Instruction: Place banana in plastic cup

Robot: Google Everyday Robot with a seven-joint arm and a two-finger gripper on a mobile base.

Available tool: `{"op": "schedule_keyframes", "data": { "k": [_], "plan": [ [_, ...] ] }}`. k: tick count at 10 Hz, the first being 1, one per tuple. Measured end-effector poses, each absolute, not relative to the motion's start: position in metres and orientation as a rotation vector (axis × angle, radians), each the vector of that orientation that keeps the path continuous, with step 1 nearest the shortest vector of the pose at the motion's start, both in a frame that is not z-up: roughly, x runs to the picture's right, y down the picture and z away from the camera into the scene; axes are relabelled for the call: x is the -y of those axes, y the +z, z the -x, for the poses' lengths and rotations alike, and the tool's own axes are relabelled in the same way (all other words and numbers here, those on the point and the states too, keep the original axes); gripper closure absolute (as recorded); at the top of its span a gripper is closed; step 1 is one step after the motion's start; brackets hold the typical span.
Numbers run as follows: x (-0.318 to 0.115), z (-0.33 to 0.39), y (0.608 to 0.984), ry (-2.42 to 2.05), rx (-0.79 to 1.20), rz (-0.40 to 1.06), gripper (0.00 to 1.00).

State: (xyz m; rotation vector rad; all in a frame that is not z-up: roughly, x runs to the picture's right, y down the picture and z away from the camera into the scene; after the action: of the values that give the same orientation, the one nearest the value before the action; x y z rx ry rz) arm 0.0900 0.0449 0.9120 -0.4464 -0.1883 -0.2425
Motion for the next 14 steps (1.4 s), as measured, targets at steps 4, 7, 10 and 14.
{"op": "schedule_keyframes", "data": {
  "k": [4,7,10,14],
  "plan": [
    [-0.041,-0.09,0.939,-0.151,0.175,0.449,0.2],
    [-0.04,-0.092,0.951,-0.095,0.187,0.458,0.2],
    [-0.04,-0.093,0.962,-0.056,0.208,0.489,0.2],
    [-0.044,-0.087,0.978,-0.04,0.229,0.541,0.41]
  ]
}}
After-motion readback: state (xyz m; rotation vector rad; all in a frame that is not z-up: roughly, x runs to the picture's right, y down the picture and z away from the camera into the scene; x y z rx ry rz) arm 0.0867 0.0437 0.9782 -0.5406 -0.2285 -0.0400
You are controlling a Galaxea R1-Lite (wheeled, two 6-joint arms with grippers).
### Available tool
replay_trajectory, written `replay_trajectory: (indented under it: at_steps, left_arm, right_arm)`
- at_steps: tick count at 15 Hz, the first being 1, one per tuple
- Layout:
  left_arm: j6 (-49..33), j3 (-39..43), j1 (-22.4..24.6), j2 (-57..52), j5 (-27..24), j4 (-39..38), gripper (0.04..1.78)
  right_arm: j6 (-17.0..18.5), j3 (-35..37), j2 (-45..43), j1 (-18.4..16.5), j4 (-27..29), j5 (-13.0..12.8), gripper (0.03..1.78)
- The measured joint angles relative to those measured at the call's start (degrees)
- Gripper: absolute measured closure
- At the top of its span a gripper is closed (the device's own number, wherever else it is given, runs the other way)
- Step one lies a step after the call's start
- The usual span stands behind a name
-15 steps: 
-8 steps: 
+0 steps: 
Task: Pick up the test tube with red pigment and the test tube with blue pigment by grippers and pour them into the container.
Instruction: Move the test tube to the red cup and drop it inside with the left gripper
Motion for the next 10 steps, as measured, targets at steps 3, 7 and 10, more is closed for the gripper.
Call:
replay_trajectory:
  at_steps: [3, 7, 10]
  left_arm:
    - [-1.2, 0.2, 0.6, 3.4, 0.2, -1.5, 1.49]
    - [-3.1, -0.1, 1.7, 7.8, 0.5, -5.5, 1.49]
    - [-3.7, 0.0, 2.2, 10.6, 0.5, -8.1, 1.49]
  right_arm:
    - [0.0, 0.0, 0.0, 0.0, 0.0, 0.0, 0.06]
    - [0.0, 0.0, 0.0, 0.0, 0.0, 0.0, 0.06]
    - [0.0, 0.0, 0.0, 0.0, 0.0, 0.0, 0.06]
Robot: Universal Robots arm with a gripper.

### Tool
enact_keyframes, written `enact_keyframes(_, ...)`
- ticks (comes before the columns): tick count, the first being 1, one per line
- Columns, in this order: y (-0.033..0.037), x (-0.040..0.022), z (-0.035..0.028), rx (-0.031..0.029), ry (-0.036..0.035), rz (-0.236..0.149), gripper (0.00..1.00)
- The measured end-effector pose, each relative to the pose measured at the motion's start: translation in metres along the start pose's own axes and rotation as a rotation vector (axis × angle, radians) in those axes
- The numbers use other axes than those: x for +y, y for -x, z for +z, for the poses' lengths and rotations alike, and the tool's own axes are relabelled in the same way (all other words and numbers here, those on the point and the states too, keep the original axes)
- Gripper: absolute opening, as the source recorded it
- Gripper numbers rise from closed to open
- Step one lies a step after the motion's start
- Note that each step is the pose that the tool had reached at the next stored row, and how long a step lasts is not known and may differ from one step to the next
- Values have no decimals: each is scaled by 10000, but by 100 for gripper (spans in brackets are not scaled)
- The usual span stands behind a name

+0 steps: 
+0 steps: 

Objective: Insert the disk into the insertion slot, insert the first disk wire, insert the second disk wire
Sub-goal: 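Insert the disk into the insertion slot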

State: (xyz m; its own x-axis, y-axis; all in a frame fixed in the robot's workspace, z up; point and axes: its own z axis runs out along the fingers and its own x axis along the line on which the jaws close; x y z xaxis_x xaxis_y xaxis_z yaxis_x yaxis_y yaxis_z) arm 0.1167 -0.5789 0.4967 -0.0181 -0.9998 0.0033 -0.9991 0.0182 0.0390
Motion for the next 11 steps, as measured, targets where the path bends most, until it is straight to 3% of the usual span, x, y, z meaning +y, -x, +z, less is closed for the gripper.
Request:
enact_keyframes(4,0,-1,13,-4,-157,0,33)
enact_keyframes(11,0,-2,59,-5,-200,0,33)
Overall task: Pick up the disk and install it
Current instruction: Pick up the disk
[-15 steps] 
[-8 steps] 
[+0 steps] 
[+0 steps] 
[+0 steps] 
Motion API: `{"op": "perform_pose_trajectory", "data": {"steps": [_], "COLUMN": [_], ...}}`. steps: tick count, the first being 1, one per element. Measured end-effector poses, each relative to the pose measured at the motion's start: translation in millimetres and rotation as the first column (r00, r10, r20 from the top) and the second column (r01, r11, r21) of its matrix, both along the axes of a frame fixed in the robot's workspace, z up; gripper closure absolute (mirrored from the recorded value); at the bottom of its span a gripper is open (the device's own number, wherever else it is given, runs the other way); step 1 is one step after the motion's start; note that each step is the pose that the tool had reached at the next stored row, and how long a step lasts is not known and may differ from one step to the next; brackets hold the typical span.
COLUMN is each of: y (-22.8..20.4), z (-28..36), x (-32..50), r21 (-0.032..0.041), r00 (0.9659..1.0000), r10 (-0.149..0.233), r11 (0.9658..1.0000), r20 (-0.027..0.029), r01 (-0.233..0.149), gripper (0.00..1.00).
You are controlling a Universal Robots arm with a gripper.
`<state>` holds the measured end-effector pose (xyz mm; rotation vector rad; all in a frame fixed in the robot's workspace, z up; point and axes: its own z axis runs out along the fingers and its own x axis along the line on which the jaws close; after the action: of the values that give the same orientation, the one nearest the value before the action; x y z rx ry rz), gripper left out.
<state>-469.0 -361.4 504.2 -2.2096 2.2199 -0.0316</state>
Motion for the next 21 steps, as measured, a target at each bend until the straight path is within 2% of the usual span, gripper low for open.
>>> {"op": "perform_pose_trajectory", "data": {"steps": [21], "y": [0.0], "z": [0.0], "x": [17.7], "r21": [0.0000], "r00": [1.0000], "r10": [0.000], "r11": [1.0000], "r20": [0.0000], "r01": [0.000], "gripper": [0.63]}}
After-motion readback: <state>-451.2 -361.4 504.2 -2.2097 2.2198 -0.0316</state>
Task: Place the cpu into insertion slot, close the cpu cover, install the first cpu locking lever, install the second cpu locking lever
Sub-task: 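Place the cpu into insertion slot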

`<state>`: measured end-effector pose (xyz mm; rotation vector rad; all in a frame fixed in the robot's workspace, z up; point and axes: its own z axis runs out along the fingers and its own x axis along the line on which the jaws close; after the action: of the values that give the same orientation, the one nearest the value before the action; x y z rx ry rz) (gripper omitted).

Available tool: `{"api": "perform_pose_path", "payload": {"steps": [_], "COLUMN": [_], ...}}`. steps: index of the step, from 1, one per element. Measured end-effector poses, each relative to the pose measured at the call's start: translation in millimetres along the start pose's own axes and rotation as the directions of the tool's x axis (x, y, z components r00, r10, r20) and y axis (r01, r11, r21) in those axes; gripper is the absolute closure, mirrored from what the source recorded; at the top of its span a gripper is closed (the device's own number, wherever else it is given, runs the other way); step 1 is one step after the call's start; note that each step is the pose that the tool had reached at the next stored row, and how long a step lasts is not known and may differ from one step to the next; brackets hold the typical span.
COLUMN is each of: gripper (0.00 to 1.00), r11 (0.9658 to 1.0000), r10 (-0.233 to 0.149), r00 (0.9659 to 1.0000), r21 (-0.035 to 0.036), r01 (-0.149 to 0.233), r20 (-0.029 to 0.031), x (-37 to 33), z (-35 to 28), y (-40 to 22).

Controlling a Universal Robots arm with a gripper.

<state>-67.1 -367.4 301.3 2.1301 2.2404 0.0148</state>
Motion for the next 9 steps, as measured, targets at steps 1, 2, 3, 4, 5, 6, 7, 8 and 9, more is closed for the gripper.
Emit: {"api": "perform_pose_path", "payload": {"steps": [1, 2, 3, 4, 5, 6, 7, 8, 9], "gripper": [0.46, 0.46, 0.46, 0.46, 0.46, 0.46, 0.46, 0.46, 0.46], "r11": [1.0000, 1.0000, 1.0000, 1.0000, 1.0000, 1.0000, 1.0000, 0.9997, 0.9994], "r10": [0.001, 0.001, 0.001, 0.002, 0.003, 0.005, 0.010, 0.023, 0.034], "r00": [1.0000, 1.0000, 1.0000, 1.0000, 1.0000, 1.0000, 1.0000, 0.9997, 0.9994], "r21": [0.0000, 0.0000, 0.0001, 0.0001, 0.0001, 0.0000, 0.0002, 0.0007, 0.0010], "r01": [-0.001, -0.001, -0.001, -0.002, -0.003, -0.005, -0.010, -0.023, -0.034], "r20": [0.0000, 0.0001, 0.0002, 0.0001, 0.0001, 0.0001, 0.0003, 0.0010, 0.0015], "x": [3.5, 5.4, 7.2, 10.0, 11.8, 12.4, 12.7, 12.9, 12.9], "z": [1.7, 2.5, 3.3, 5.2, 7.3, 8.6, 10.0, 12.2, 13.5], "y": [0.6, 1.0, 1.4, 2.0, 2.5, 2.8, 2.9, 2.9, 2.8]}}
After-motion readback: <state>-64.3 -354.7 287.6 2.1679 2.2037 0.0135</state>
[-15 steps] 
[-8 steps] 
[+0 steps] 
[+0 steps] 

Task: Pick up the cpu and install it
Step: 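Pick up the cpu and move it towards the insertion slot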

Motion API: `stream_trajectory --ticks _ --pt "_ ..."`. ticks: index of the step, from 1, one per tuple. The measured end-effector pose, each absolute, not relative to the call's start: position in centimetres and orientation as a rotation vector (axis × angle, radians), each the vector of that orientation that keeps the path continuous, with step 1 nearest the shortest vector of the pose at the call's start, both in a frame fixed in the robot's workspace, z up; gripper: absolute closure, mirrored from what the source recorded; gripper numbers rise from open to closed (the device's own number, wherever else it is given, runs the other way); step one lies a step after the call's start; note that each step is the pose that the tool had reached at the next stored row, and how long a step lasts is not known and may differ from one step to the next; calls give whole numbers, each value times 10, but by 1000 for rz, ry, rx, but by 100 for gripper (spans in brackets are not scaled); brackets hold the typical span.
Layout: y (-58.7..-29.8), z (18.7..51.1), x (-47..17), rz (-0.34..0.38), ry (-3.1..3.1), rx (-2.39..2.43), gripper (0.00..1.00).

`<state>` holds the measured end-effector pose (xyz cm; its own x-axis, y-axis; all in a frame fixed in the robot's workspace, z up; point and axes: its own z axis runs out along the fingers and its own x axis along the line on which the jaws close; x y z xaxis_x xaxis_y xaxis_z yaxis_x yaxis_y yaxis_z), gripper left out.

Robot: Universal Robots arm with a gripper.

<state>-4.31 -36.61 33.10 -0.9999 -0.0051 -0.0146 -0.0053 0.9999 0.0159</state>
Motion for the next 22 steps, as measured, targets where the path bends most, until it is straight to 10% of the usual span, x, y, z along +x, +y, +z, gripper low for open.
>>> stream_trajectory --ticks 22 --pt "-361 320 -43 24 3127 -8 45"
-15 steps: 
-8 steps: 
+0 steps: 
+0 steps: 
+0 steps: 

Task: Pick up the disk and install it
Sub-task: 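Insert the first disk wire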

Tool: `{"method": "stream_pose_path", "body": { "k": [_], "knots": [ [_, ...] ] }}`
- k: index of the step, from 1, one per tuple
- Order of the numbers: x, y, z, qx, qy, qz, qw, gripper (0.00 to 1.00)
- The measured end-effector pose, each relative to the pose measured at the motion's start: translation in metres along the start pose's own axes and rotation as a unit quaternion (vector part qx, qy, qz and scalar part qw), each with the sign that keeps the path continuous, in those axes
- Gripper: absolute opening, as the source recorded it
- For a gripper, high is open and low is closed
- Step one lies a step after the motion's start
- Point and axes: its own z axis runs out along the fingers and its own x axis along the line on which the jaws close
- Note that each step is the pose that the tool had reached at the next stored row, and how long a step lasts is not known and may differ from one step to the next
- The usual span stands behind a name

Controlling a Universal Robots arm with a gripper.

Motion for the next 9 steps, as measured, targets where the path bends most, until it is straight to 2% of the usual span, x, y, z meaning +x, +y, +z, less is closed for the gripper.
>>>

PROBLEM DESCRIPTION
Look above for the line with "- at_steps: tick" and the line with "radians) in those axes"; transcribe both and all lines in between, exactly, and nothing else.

EXERCISE ANSWER
- at_steps: tick count at 15 Hz, the first being 1, one per tuple
- Layout:
  left_arm: j6 (-49..33), j3 (-39..43), j1 (-22.4..24.6), j2 (-57..52), j5 (-27..24), j4 (-39..38), gripper (0.04..1.78)
  right_arm: j6 (-17.0..18.5), j3 (-35..37), j2 (-45..43), j1 (-18.4..16.5), j4 (-27..29), j5 (-13.0..12.8), gripper (0.03..1.78)
- The measured joint angles relative to those measured at the call's start (degrees)
- Gripper: absolute measured closure
- At the top of its span a gripper is closed (the device's own number, wherever else it is given, runs the other way)
- Step one lies a step after the call's start
- The usual span stands behind a name
-15 steps: 
-8 steps: 
+0 steps: 
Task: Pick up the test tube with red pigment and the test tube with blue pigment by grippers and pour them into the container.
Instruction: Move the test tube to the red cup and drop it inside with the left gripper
Motion for the next 10 steps, as measured, targets at steps 3, 7 and 10, more is closed for the gripper.
Call:
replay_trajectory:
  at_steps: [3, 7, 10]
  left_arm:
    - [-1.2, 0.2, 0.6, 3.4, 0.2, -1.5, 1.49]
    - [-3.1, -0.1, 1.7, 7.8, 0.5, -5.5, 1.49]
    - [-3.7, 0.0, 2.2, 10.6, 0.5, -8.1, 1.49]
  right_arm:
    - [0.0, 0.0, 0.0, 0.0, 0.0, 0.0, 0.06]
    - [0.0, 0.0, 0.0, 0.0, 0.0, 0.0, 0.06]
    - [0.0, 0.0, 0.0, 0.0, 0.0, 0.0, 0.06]
Robot: Universal Robots arm with a gripper.

### Tool
enact_keyframes, written `enact_keyframes(_, ...)`
- ticks (comes before the columns): tick count, the first being 1, one per line
- Columns, in this order: y (-0.033..0.037), x (-0.040..0.022), z (-0.035..0.028), rx (-0.031..0.029), ry (-0.036..0.035), rz (-0.236..0.149), gripper (0.00..1.00)
- The measured end-effector pose, each relative to the pose measured at the motion's start: translation in metres along the start pose's own axes and rotation as a rotation vector (axis × angle, radians) in those axes

This output contains the full answer.